**Problem description**
Restate the material below word for word, from its first line to its last.
━━━━━━━━━━━━━━━━
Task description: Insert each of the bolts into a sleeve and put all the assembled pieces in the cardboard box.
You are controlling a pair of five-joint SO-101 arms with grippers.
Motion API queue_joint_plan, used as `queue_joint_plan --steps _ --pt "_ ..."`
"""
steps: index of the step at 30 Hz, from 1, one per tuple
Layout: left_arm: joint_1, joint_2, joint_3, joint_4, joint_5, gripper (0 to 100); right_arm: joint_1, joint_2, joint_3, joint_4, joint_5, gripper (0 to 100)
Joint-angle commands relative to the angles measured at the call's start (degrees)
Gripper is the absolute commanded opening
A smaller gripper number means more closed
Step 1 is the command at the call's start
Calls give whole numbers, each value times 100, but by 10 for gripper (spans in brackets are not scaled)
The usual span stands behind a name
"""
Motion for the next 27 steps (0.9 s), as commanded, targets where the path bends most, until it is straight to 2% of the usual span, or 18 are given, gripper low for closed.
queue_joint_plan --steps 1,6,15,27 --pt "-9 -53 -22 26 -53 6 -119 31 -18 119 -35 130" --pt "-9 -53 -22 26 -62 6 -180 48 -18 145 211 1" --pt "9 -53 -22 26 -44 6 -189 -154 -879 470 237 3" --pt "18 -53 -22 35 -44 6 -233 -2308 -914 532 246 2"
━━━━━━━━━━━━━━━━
**Result of the task**
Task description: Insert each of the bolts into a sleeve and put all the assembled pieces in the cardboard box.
You are controlling a pair of five-joint SO-101 arms with grippers.
Motion API queue_joint_plan, used as `queue_joint_plan --steps _ --pt "_ ..."`
"""
steps: index of the step at 30 Hz, from 1, one per tuple
Layout: left_arm: joint_1, joint_2, joint_3, joint_4, joint_5, gripper (0 to 100); right_arm: joint_1, joint_2, joint_3, joint_4, joint_5, gripper (0 to 100)
Joint-angle commands relative to the angles measured at the call's start (degrees)
Gripper is the absolute commanded opening
A smaller gripper number means more closed
Step 1 is the command at the call's start
Calls give whole numbers, each value times 100, but by 10 for gripper (spans in brackets are not scaled)
The usual span stands behind a name
"""
Motion for the next 27 steps (0.9 s), as commanded, targets where the path bends most, until it is straight to 2% of the usual span, or 18 are given, gripper low for closed.
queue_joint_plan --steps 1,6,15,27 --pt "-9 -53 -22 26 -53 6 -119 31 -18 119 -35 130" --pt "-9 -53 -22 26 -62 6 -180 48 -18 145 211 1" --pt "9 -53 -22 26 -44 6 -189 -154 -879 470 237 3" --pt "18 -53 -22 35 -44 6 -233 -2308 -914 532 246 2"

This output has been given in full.